SparkLabs Group, a venture capital firm based in Palo Alto, hopes to bring an unidentified tech company to Wall Street.
The firm on Friday filed for a $100 million initial public offering for its Spark I Acquisition, a so-called blank check company, per Securities and Exchange Commission filings.
SparkLabs Group has invested more than 350 startups across 6 continents since the firm’s founding in 2013, according to its website.
Per the SEC filing, Spark I plans on focusing its search on late-stage startups in Asia or a U.S based company with a strong presence in Asia valued at over $1 billion, due to the SparkLabs strong portfolio in the region.
However, the company will not undertake business with companies that have principal business operations in China, including Hong Kong and Macau.
"We are especially interested in companies that have seen recent positive inflection points in their performance due to the adoption of disruptive strategies and business models driven by the changes in the global economy over the last few years during the pandemic," read the SEC filing. "We believe these impacts are driven by permanent changes in consumer behavior towards online, virtual and sharing economies. We believe these changes have been wide reaching in nature and successful companies are present in every horizontal and vertical sector..."
The Business Journal reached out to SparkLabs but did not receive immediate comment.
Spark I intends to apply its units on the Nasdaq Global Market under the symbol SPKLU and offer each unit at $10.00, according to the SEC record.
Despite the firm's move, companies that have gone public via SPAC mergers since 2020 have typically lost upward of half their value. According to Bloomberg, at least eight SPAC merger companies have filed for bankruptcy this year alone.

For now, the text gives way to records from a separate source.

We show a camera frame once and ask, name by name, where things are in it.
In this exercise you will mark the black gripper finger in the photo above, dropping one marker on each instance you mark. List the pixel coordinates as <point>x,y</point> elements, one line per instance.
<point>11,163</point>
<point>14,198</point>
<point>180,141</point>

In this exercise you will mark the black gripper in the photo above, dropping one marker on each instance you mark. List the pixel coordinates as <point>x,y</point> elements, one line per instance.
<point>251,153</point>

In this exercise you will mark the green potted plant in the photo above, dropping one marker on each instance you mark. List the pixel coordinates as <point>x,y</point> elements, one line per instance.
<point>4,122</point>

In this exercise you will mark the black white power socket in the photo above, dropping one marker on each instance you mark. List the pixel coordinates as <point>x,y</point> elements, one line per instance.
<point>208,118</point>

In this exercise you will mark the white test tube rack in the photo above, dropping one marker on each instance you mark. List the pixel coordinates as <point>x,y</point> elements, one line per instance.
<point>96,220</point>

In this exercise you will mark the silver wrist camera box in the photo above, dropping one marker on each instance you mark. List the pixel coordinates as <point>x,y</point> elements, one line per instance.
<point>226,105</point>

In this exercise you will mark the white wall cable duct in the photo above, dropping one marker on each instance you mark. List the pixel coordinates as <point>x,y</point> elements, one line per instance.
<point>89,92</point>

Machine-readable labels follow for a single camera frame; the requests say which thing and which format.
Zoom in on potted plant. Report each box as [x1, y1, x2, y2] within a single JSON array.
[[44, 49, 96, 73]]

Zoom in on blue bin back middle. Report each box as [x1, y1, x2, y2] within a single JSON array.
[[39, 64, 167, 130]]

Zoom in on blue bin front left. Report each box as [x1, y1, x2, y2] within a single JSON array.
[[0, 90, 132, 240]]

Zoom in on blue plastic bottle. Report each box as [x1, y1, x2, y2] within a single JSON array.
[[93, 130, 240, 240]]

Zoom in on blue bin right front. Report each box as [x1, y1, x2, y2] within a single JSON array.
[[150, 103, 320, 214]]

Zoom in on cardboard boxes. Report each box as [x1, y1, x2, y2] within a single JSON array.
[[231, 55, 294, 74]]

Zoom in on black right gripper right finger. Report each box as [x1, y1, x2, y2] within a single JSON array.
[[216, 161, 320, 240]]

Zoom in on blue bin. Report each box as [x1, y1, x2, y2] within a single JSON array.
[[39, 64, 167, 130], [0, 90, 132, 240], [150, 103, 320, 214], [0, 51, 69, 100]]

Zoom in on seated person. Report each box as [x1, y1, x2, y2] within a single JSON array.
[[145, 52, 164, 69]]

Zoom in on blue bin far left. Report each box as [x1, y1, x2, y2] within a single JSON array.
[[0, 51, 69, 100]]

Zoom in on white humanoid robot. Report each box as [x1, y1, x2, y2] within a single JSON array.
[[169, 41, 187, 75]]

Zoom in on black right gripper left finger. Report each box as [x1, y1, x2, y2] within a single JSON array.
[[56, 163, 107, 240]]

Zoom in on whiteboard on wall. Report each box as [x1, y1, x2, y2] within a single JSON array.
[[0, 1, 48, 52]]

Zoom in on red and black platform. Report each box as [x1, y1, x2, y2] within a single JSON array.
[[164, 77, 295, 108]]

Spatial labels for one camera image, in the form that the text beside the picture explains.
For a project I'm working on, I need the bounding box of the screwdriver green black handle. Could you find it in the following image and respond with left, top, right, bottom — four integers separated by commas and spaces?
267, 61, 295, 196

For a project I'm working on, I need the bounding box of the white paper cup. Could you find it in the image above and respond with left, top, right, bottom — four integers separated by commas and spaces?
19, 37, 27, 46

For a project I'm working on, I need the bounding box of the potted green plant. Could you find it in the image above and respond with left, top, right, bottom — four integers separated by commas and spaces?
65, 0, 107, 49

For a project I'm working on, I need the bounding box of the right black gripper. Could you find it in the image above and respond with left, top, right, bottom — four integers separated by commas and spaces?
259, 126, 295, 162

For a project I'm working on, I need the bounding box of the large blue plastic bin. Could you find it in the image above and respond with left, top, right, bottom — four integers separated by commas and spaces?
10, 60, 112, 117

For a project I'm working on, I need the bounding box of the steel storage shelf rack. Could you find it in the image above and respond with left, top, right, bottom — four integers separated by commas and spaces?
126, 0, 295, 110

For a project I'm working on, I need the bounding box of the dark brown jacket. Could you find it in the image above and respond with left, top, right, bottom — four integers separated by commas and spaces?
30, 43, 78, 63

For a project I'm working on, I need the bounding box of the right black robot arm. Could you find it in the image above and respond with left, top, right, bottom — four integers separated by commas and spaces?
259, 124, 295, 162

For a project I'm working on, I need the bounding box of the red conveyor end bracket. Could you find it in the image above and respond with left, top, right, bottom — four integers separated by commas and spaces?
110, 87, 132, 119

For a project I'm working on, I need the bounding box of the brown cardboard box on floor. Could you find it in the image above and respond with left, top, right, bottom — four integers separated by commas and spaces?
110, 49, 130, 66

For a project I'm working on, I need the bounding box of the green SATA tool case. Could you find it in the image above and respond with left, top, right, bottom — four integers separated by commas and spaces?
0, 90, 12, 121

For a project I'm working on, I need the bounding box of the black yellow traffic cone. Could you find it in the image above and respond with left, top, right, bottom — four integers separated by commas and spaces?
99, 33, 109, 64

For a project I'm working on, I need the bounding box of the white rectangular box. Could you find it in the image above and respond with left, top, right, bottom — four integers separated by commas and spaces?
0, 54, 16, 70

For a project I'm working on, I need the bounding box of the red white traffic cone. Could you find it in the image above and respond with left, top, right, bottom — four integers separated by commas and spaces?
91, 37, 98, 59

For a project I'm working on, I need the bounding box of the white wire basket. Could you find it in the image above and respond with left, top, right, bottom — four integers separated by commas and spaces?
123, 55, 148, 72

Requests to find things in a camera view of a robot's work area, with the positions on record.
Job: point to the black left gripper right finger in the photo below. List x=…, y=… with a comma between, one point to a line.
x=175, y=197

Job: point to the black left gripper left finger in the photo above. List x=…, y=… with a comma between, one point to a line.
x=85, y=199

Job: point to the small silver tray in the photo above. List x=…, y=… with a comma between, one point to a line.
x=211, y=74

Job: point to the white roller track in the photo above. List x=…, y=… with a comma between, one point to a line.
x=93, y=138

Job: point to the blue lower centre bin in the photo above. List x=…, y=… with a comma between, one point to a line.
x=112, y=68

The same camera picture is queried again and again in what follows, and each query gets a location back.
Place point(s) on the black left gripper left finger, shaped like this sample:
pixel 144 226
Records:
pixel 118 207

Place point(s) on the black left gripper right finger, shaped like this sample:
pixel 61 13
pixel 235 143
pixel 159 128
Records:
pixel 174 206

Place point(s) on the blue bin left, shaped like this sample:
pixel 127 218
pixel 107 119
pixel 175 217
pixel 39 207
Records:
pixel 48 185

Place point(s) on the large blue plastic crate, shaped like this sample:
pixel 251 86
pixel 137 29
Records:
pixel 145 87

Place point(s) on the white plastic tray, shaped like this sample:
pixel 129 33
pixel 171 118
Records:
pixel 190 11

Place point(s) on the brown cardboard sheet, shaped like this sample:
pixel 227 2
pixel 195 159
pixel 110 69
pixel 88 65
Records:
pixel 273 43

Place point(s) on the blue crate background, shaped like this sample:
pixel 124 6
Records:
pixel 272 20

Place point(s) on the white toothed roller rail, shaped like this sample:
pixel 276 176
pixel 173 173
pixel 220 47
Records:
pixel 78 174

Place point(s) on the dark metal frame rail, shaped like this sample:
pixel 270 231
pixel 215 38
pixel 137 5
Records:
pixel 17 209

SPACs, more so during the pandemic, were seen as an alternative for companies to go public than the traditional IPO. Deals made through this channel saw greater skepticism because it tended to attract companies with little to no revenue.
As unicorn companies find it harder to justify valuations, the Bay Area saw SPAC merger companies take a larger hit. Among 47 Bay Area unicorn companies that went public between 2020 and 2022, 19 have lost that valuation. Of those 19, 13 of them went public through SPAC mergers.